*ASSIGNMENT*:
When you transcribe the entries below, keep the wording exact and omit the pictures.

*DATA IN THIS EXERCISE*:
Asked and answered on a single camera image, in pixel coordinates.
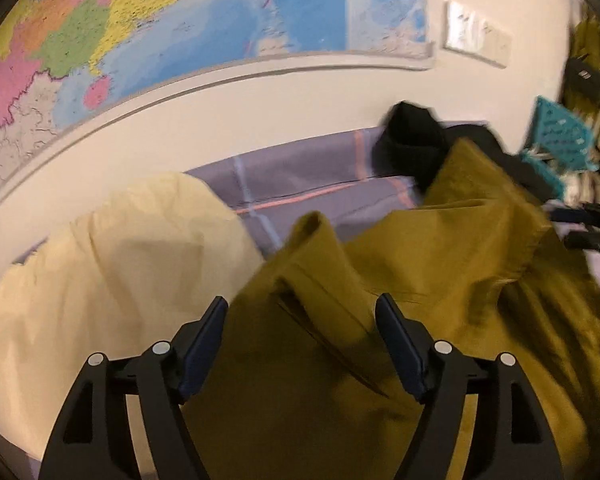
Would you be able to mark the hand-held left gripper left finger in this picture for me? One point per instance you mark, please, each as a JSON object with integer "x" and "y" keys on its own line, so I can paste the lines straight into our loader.
{"x": 204, "y": 352}

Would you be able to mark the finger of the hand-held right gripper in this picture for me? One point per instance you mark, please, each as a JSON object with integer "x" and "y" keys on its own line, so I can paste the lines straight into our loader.
{"x": 592, "y": 212}
{"x": 595, "y": 245}

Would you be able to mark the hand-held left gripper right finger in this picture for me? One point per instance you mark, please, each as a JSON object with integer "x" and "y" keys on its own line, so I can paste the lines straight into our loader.
{"x": 401, "y": 352}

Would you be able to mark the olive green garment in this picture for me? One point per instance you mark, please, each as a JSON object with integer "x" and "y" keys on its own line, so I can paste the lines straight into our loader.
{"x": 455, "y": 260}

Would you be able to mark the hanging olive clothes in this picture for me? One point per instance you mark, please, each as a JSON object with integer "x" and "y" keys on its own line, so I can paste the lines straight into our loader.
{"x": 592, "y": 35}

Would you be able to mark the teal perforated plastic stool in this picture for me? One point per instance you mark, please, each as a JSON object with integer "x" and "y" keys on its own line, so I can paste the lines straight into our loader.
{"x": 560, "y": 132}

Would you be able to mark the cream pillow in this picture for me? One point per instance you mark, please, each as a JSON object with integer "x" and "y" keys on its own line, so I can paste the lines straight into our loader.
{"x": 105, "y": 270}

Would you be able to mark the black bag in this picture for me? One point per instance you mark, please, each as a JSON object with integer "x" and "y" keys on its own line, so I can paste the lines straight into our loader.
{"x": 582, "y": 80}

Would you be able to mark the black garment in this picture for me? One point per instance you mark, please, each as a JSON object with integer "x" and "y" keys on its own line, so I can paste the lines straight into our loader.
{"x": 405, "y": 140}

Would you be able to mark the purple plaid bed sheet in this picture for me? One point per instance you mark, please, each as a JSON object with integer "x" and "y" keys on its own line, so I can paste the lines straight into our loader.
{"x": 305, "y": 172}

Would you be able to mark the white wall switch panel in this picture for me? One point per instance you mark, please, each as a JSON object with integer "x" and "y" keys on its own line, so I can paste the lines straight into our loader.
{"x": 475, "y": 32}

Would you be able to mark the colourful wall map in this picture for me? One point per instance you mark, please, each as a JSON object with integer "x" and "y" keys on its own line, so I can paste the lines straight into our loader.
{"x": 180, "y": 35}

*EXERCISE RESULT*:
Asked and answered on a single camera image, in pixel coordinates.
Would you be able to mark the hand-held left gripper left finger in this picture for me? One point per instance you mark, please, each as a JSON object with integer "x" and "y" keys on its own line, so I can paste the lines straight into our loader.
{"x": 204, "y": 352}

Would you be able to mark the finger of the hand-held right gripper in this picture for me? One point per instance you mark, please, each as a JSON object with integer "x" and "y" keys on its own line, so I can paste the lines straight into our loader.
{"x": 592, "y": 212}
{"x": 595, "y": 245}

Would you be able to mark the hand-held left gripper right finger in this picture for me? One point per instance you mark, please, each as a JSON object with integer "x" and "y" keys on its own line, so I can paste the lines straight into our loader.
{"x": 401, "y": 352}

Would you be able to mark the olive green garment in this picture for me? One point per instance you mark, please, each as a JSON object with integer "x" and "y" keys on its own line, so I can paste the lines straight into our loader.
{"x": 455, "y": 260}

Would you be able to mark the hanging olive clothes in this picture for me? One point per instance you mark, please, each as a JSON object with integer "x" and "y" keys on its own line, so I can paste the lines straight into our loader.
{"x": 592, "y": 35}

Would you be able to mark the teal perforated plastic stool in this picture for me? One point per instance you mark, please, each as a JSON object with integer "x" and "y" keys on its own line, so I can paste the lines straight into our loader.
{"x": 560, "y": 132}

Would you be able to mark the cream pillow in this picture for me? One point per instance you mark, please, each as a JSON object with integer "x" and "y" keys on its own line, so I can paste the lines straight into our loader.
{"x": 105, "y": 270}

Would you be able to mark the black bag in this picture for me? One point per instance you mark, please, each as a JSON object with integer "x" and "y" keys on its own line, so I can paste the lines straight into our loader.
{"x": 582, "y": 80}

Would you be able to mark the black garment in this picture for me? One point per instance you mark, please, each as a JSON object with integer "x" and "y" keys on its own line, so I can paste the lines straight into our loader.
{"x": 405, "y": 140}

Would you be able to mark the purple plaid bed sheet in this picture for me? One point per instance you mark, please, each as a JSON object with integer "x" and "y" keys on its own line, so I can paste the lines straight into our loader.
{"x": 305, "y": 172}

Would you be able to mark the white wall switch panel in this picture for me? One point per instance you mark, please, each as a JSON object with integer "x" and "y" keys on its own line, so I can paste the lines straight into our loader.
{"x": 475, "y": 32}

Would you be able to mark the colourful wall map in this picture for me? One point per instance you mark, please, each as a JSON object with integer "x" and "y" keys on its own line, so I can paste the lines straight into our loader.
{"x": 180, "y": 35}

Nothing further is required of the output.